Images to vectors: Algorithm

Given an image im of size p×q with gcd(p,q)=1.

Find a number s that is not divided by the divisors of N=pq.
Index vector, method 1:

idx = mod(1:s:N*s, N);
nil = find(idx==0); idx(nil)=N;

Index vector, method 2 (preferred):

idx = mod((1:s:N*s)-1, N)+1;

imv(idx) = im(:);

Reconstruction from vector of length N=pq:

rim = reshape(imv(idx), p, q);

Let’s try this with our zebra. In my previous tries I simply took p=479 and q=480 to have gcd(479,480)=1, but 479 is a prime number and I therefore have no possibility to divide it by some step size. For GA I have to lay some kind of lattice over the image. So there is actually a second condition forbidding p and q to be prime. I take p=473 instead, it has 11 and 43 as divisors.

> im=img(4:476,:); > [p q]=size(im), N=p*q p = 473 q = 480 N = 227040 > alldiv(N)(1:13) ans = 2 3 4 5 6 8 10 11 12 15 16 20 22

As one can see, N has many divisors, but e.g. 19 is not one of them.

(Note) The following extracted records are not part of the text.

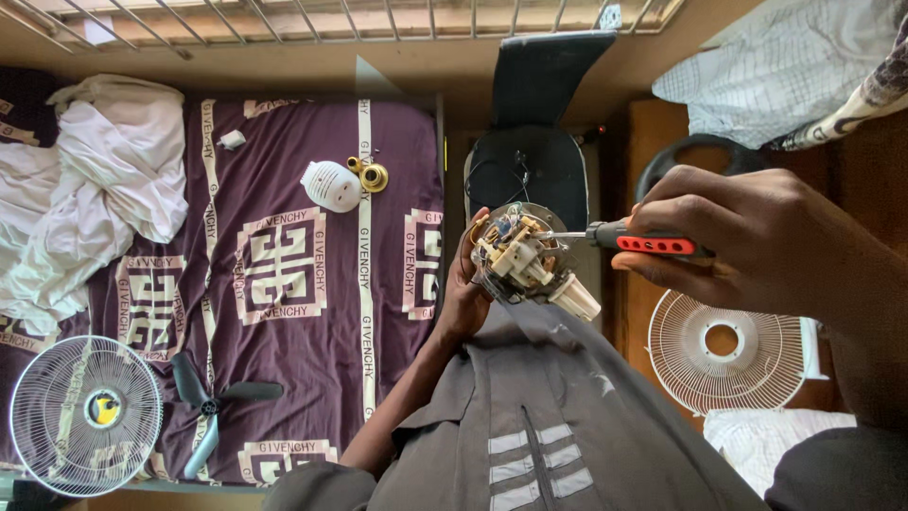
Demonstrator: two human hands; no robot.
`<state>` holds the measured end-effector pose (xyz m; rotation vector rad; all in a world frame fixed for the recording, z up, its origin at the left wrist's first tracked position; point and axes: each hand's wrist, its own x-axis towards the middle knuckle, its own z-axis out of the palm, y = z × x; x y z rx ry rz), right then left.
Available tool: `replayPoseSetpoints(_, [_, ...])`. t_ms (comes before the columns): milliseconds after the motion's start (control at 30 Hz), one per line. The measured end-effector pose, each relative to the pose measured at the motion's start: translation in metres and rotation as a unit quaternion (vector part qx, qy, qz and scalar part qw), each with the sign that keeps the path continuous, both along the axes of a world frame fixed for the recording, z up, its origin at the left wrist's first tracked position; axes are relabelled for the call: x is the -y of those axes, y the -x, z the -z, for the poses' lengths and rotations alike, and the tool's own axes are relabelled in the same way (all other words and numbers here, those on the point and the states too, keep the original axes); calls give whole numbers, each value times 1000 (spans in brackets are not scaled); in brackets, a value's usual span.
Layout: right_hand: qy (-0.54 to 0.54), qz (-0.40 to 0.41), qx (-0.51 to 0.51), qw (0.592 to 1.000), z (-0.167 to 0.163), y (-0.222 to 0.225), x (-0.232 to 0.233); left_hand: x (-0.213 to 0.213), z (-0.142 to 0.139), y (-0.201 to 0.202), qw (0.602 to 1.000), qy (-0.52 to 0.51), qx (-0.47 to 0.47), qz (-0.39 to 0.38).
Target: The person sits on a bed holding a disassembled electric fan motor on their lap. They use a screwdriver to unscrew and adjust components of the motor housing, reposition the motor, and continue tightening and manipulating its parts by hand and with the screwdriver.
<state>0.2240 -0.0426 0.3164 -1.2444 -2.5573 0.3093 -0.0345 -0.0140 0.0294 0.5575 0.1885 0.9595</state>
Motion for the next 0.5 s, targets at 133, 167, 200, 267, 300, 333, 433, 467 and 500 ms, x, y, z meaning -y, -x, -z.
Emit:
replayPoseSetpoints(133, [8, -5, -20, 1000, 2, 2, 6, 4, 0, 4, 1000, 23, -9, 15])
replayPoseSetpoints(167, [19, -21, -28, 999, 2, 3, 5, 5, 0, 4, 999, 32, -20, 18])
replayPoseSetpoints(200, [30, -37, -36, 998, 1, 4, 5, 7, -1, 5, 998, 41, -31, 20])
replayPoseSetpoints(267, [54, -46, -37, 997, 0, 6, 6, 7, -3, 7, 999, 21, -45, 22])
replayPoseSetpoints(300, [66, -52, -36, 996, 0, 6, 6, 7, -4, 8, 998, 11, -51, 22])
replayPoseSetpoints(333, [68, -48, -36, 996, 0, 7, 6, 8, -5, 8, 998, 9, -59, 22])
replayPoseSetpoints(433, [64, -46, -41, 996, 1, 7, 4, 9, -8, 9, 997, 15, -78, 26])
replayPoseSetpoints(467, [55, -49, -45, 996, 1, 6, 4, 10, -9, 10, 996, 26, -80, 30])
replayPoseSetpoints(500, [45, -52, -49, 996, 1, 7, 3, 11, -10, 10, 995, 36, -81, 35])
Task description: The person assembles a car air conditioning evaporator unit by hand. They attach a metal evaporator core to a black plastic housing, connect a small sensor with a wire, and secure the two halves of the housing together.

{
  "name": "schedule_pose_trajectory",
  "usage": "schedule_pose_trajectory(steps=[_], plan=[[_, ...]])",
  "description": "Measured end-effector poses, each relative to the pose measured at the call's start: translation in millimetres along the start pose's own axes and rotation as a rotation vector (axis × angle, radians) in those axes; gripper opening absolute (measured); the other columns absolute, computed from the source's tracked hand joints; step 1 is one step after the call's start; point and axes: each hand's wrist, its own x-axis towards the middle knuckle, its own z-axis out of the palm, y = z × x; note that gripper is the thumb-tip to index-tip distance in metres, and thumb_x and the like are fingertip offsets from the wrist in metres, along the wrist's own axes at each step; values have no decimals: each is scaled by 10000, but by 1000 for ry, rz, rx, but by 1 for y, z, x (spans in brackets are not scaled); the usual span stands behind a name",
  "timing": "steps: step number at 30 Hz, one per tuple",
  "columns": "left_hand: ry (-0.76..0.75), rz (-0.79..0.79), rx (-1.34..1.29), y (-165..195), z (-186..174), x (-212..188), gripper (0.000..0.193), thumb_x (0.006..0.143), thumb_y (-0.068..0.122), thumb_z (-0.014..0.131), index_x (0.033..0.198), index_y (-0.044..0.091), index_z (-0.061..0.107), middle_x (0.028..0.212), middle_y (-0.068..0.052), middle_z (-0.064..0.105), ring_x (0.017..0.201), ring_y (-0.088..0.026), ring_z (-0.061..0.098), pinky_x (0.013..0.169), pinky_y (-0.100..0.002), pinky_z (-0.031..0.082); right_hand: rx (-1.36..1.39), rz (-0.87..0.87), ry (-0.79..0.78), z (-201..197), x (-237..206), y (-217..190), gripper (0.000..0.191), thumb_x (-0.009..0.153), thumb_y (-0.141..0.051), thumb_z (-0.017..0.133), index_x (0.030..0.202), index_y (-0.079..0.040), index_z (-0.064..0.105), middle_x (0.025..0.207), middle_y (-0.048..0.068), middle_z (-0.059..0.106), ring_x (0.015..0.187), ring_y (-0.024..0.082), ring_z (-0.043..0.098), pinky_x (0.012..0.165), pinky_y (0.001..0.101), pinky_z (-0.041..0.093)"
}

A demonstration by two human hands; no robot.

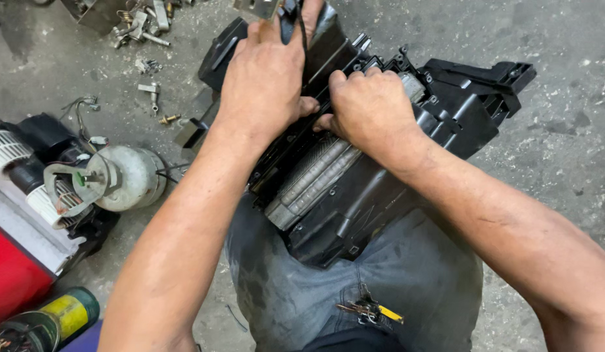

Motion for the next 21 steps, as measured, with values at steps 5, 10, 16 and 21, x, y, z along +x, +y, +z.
schedule_pose_trajectory(steps=[5, 10, 16, 21], plan=[[-19, -13, -34, -1, 2, -3, 1303, 542, 293, 992, 1594, 120, 242, 1213, -298, 592, 1114, -455, 585, 911, -505, 500, 94, -154, 110, -42, -16, 7, 577, 823, -568, 788, 975, -32, 639, 885, 146, 672, 909, 346, 654, 774, 450, 518], [-64, -58, 26, -5, 3, -3, 1305, 564, 414, 1006, 1582, 159, 230, 1315, -302, 575, 1166, -449, 599, 958, -481, 521, 285, -582, 33, -57, -73, 21, 589, 830, -681, 666, 983, -113, 671, 989, 115, 629, 886, 300, 564, 810, 498, 443], [29, -34, -54, -6, 0, -7, 1422, 531, 366, 1011, 1619, 253, 102, 1306, -308, 588, 1228, -468, 578, 957, -509, 506, 88, -704, -36, -26, -106, 4, 562, 843, -463, 646, 1303, -145, 589, 1308, 111, 626, 1260, 293, 557, 1075, 580, 393], [67, -25, -32, -7, -1, -8, 1446, 498, 360, 1009, 1598, 248, 78, 1338, -352, 554, 1265, -494, 541, 955, -493, 498, -43, -759, -124, -49, -94, -14, 721, 791, -459, 637, 1459, -229, 493, 1439, 115, 554, 1342, 295, 496, 1042, 625, 362]])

We can’t take e.g. 9 although it doesn’t occur either, as it is divided by 3, which is a divisor of N. Taking such a wrong step size will lead one back to the first pixel too early and one can never span the whole image.

> s=9; idx=mod((1:s:N*s)-1, N)+1; > find(idx==1) ans = 1 75681 151361 > s=19; idx=mod((1:s:N*s)-1, N)+1; > find(idx==1) ans = 1 > find(idx==2) ans = 23900 > imv(idx) = im(:); > plot(imv)

(zoomed)

And now the other way round:

> rim=reshape(imv(idx),p,q); > size(rim) ans = 473 480 > imagesc(rim)

Indeed looks like our zebra!

By the way, another try of comparing the FFT of the vector with the FFT2 of the image shows again that one cannot get the FFT2 by doing an FFT of the vector. This is because the line-patterns in the image might not be preserved under that transform, as neighboring pixels might not become neighbors in the resulting vector.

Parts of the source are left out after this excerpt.